OCR-D wrapper for [page2tei](https://github.com/tboenig/page2tei)
This offers an OCR-D compliant workspace processor for TEI conversion.
It wraps the XSL transformation page2tei for OCR-D:
-
For XSL processing, it uses Saxon.
-
For handling METS/PAGE, and providing the OCR-D CLI, it is written as a shell script, and relies heavily on the OCR-D core bashlib API.
Requires Java>=8, Saxon and GNU make.
To install system dependencies on Ubuntu, do
sudo make deps-ubuntu
Which is the equivalent of:
apt install openjdk-8-jre-headless
To install local dependencies (download Saxon and page2tei), do
make deps
To install this module, then do:
make install
OCR-D processor interface ocrd-page2tei
To be used with PAGE-XML documents in an OCR-D annotation workflow.

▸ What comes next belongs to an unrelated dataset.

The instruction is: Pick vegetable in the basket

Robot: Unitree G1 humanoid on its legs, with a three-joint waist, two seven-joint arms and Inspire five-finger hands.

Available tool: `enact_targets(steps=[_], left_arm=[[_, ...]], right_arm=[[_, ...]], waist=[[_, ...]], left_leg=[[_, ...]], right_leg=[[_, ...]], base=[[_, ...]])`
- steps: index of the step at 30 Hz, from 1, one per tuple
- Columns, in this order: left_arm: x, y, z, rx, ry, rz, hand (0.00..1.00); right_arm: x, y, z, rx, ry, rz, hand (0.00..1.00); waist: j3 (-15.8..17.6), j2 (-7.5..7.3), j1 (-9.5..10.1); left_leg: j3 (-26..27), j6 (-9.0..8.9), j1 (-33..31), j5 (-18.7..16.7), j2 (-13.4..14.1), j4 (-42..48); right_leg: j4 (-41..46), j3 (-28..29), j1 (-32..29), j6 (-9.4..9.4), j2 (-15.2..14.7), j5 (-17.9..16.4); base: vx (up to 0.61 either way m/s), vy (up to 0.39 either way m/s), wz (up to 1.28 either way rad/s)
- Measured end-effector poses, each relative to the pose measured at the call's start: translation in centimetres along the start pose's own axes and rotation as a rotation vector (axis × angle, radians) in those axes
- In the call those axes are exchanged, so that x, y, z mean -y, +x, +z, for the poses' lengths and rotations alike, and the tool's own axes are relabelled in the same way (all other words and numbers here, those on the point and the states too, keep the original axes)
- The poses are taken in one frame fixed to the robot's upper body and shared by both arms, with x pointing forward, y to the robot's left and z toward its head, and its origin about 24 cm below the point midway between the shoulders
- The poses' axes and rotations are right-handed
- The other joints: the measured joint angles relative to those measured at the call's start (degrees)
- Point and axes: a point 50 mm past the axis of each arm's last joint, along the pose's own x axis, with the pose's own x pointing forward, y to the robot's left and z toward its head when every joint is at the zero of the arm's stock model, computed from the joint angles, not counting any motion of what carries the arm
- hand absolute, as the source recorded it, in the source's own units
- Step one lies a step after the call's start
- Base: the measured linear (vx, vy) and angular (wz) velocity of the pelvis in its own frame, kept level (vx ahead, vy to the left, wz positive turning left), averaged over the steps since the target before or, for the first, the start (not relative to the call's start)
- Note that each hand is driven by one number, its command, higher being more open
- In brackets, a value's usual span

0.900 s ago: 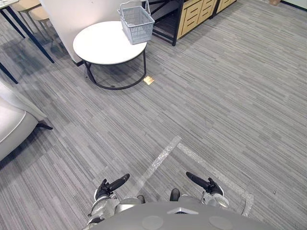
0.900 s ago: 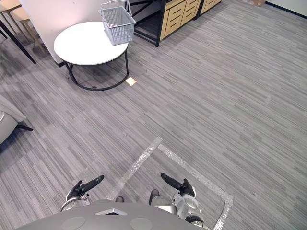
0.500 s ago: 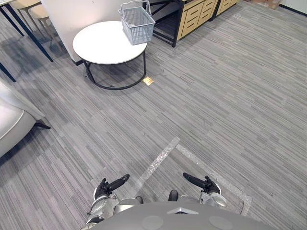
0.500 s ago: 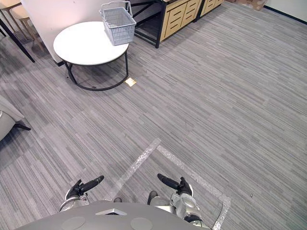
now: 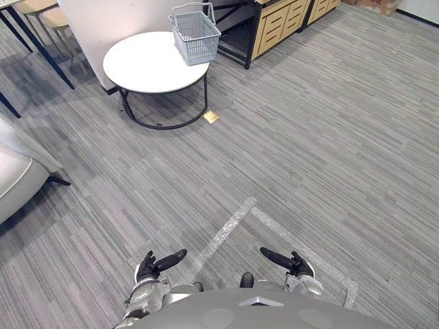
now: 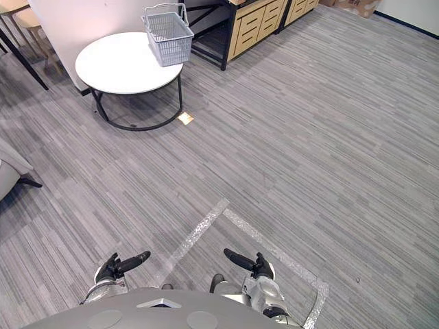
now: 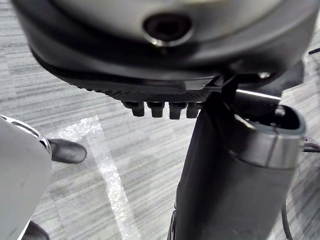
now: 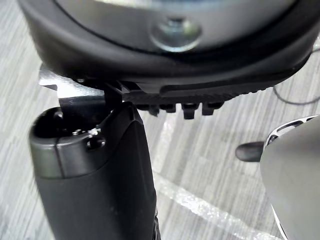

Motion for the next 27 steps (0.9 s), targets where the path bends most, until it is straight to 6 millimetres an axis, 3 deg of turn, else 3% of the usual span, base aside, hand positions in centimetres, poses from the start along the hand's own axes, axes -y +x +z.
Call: enact_targets(steps=[24,27], left_arm=[[0.02,0.04,0.18,0.007,0.025,-0.004,1.0],[-0.22,0.11,0.56,0.021,0.008,0.008,1.0]], right_arm=[[-0.24,0.01,0.07,0.003,-0.023,0.01,1.0],[-0.56,0.03,0.19,0.006,-0.031,0.02,1.0]], waist=[[0.15,-0.56,0.06],[0.72,-1.28,0.14]], left_leg=[[1.12,-0.21,-0.15,-0.2,0.07,-0.04],[2.09,-0.09,-1.76,-2.25,0.45,3.41]], right_leg=[[-0.32,1.11,-0.53,0.02,0.14,0.03],[-0.02,2.27,-0.98,0.12,0.14,0.11]], base=[[0.0,-0.002,-0.02],[-0.03,-0.023,-0.18]])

Usage: ocrd-page2tei [OPTIONS]
Convert PAGE-XML to TEI-C
Options:
-I, --input-file-grp USE File group(s) used as input
-O, --output-file-grp USE File group(s) used as output
-g, --page-id ID Physical page ID(s) to process
--overwrite Remove existing output pages/images
(with --page-id, remove only those)
-p, --parameter JSON-PATH Parameters, either verbatim JSON string
or JSON file path
-P, --param-override KEY VAL Override a single JSON object key-value pair,
taking precedence over --parameter
-m, --mets URL-PATH URL or file path of METS to process
-w, --working-dir PATH Working directory of local workspace
-l, --log-level [OFF|ERROR|WARN|INFO|DEBUG|TRACE]
Log level
-J, --dump-json Dump tool description as JSON and exit
-h, --help This help message
-V, --version Show version
none yet